Elle portait une jolie
robe marron et ses cheveux noirs formaient une tresse douce et
brillante à l’arrière de son crâne. Ses vêtements dissimulaient une
femme mûre aux formes épanouies.
— On va dîner ? demanda-t-elle.
Elle se dirigea vers la coiffeuse pour se mirer brièvement, puis
elle prit un châle au passage et descendit l’escalier avec Stuart pour
pénétrer dans la salle à manger. Les conversations produisaient un
vrai boucan. À la table des célibataires, au centre, Logan Stuart
aperçut Henry McLane, le visage rose et empreint de la dignité
que lui conféraient ses voyages d’affaires jusqu’au bar.
Elle s’assit en face de Stuart, agréablement calme. Elle avait
conscience de son environnement, et son regard exprimait parfois de la curiosité, une pensée vagabonde agitait son visage. Puis
il s’aperçut qu’elle avait fixé son attention sur lui, avec ce même
intérêt intense et bien protégé. Par moments, la chaleur se répandait entre eux, forte et troublante, et sa propre expression s’aiguisait ; le repos nu de son visage se brisait alors, cédant la place
à une agitation souriante. C’était dans ces moments-là également
qu’elle l’observait avec le plus d’insistance, essayant de lire en lui.

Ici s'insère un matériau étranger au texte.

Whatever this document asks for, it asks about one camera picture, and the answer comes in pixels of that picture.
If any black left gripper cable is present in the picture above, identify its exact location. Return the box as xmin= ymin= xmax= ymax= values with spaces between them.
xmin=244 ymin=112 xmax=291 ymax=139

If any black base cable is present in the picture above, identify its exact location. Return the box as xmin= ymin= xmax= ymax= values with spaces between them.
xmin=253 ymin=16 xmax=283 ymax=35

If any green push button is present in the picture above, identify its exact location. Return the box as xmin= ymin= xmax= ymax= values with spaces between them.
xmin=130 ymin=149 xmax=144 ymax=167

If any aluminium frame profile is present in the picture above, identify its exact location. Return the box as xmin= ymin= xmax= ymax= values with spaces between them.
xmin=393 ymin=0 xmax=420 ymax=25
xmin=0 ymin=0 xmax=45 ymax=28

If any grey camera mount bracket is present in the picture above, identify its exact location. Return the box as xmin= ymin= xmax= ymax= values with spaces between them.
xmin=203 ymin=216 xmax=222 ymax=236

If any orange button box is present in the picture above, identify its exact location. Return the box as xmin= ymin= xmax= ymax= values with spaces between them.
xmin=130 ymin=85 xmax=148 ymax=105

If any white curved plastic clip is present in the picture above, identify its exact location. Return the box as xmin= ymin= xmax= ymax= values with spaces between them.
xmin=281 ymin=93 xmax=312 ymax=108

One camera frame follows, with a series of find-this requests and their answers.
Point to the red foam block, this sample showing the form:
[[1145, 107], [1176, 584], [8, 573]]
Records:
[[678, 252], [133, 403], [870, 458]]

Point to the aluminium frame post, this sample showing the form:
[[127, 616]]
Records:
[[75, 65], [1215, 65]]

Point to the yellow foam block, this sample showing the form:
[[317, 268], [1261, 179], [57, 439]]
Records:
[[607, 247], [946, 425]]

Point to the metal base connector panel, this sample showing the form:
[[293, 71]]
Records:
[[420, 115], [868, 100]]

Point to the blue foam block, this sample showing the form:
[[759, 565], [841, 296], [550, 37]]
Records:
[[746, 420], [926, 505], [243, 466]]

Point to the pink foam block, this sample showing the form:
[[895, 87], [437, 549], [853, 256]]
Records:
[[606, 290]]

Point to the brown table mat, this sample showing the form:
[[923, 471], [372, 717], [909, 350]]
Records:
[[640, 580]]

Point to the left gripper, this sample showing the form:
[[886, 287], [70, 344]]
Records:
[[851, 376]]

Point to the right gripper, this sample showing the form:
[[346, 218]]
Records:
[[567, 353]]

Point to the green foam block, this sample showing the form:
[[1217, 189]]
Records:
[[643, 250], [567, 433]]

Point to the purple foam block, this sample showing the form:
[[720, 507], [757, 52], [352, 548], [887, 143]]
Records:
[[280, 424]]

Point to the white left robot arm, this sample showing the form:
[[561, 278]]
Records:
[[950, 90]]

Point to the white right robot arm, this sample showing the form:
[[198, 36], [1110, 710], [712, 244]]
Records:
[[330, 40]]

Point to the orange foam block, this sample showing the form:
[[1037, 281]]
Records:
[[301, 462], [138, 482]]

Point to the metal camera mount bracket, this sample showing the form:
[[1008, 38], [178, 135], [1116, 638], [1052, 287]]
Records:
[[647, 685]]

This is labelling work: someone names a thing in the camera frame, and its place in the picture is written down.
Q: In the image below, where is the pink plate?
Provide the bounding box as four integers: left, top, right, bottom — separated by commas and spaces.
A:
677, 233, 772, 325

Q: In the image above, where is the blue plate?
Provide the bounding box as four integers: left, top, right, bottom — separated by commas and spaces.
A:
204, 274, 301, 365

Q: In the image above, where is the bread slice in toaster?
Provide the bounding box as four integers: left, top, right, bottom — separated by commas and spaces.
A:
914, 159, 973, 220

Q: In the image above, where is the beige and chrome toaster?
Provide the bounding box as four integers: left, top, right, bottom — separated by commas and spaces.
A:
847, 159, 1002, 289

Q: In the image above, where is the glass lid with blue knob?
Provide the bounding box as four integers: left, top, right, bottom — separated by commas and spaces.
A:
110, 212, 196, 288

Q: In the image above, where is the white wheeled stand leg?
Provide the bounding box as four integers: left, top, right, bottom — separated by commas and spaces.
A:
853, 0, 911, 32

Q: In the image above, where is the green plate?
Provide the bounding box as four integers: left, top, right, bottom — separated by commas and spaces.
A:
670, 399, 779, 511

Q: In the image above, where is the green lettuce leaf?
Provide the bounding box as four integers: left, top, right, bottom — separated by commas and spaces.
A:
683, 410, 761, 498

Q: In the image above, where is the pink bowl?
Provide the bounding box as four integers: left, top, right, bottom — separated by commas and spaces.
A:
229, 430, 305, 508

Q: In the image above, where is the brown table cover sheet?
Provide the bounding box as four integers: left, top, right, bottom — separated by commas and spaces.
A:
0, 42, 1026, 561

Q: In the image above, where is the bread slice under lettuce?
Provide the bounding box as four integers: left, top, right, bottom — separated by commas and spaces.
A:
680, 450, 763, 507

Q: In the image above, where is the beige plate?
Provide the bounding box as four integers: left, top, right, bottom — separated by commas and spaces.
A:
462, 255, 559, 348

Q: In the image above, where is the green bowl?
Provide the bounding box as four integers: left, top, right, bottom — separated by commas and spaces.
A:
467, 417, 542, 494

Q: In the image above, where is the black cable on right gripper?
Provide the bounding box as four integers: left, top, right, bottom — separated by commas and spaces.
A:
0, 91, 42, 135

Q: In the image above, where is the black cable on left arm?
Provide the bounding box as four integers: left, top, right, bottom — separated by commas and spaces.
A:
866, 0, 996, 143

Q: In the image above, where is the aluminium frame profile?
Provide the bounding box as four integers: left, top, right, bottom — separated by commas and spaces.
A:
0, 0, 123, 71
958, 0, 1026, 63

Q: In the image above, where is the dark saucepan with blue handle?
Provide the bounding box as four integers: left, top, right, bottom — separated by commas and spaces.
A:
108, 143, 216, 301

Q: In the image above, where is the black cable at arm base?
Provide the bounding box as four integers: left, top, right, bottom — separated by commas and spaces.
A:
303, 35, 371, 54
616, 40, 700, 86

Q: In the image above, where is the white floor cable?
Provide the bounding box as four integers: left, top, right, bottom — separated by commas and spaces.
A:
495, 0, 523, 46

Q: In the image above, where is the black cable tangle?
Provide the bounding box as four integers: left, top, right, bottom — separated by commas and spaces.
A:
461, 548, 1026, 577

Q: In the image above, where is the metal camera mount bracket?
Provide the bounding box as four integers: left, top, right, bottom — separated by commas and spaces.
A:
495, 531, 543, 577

— Comment s’est passée ta visite ? demanda-t-il. C’était comment The Dalles ?
— Calme. Mais tu sais, Logan, là-bas, il y a beaucoup de
bêtes et de chevaux qui ont été abandonnés par les émigrants en
descendant le fleuve. Il serait possible de les avoir pour presque
rien. Peut-être serait-il intéressant de les acheter et de les conduire
dans le sud de l’État.
— Tu as vu des mules ?
Elle demeura immobile, essayant de se souvenir, et l’espace
d’un instant il perçut dans cette immobilité une qualité qui le
transperça.
— Non, dit-elle.
Mais elle observa son changement d’expression et elle se remit
sur la défensive. Après un repas silencieux, ils remontèrent. Il l’accompagna jusqu’à sa chambre et s’arrêta devant la porte.
— Cinq heures, dit-il. Et habille-toi chaudement. On atteindra
Salem le premier jour et la source de la Long Tom le deuxième.
On devrait arriver à Jacksonville vendredi après-midi. C’est un
rythme trop rapide pour toi ?
— Non. Je suppose que tu vas redescendre pour jouer au
poker.
— Je ne crois pas. Bonne nuit.
Le “Bonne nuit” qu’elle lui adressa en retour l’accompagna. Il
passa devant sa chambre et s’arrêta en haut de l’escalier pour regarder derrière lui. Elle se tenait toujours sur le seuil de sa chambre,
la lampe du couloir soulignait les contours de son visage.
— Une femme, Logan ?
Il rit et vit une bouffée de colère soudaine s’emparer d’elle. Elle
se retourna et ferma sa porte. Sa suspicion l’avait amusé, mais
maintenant, alors qu’il descendait l’escalier, l’opinion qu’elle avait
de lui ne l’amusait plus. Il était agité, énervé, et il songea : “George
a dû me présenter comme un sacré personnage. Il faudra que je
lui parle.” Entendant la pluie cogner contre les murs de l’hôtel, il
remonta dans sa chambre pour chercher son manteau et son chapeau. Sur ce, il suivit le boyau sombre de Front Street et traversa
pour se rendre au bureau de messagerie exprès. Van Houten avait
retardé l’heure de fermeture spécialement pour lui ; il alla chercher les sacoches de selle dans le gros coffre-fort de la compagnie.
— Vous êtes sûr de vouloir garder tout ça dans votre chambre
d’hôtel ?
— Ne vous inquiétez pas, répondit Stuart, et il balança les sacs
sur son épaule. Il attendit que van Houten ait éteint les lampes et
couvert le poêle en fonte. Après quoi, le jeune homme sortit un
pistolet de dragon de derrière le comptoir et verrouilla la porte
du bureau. Il prononça quelques mots qui furent emportés par
les bourrasques et vint se placer entre Stuart et les murs des maisons pour regagner l’American Exchange.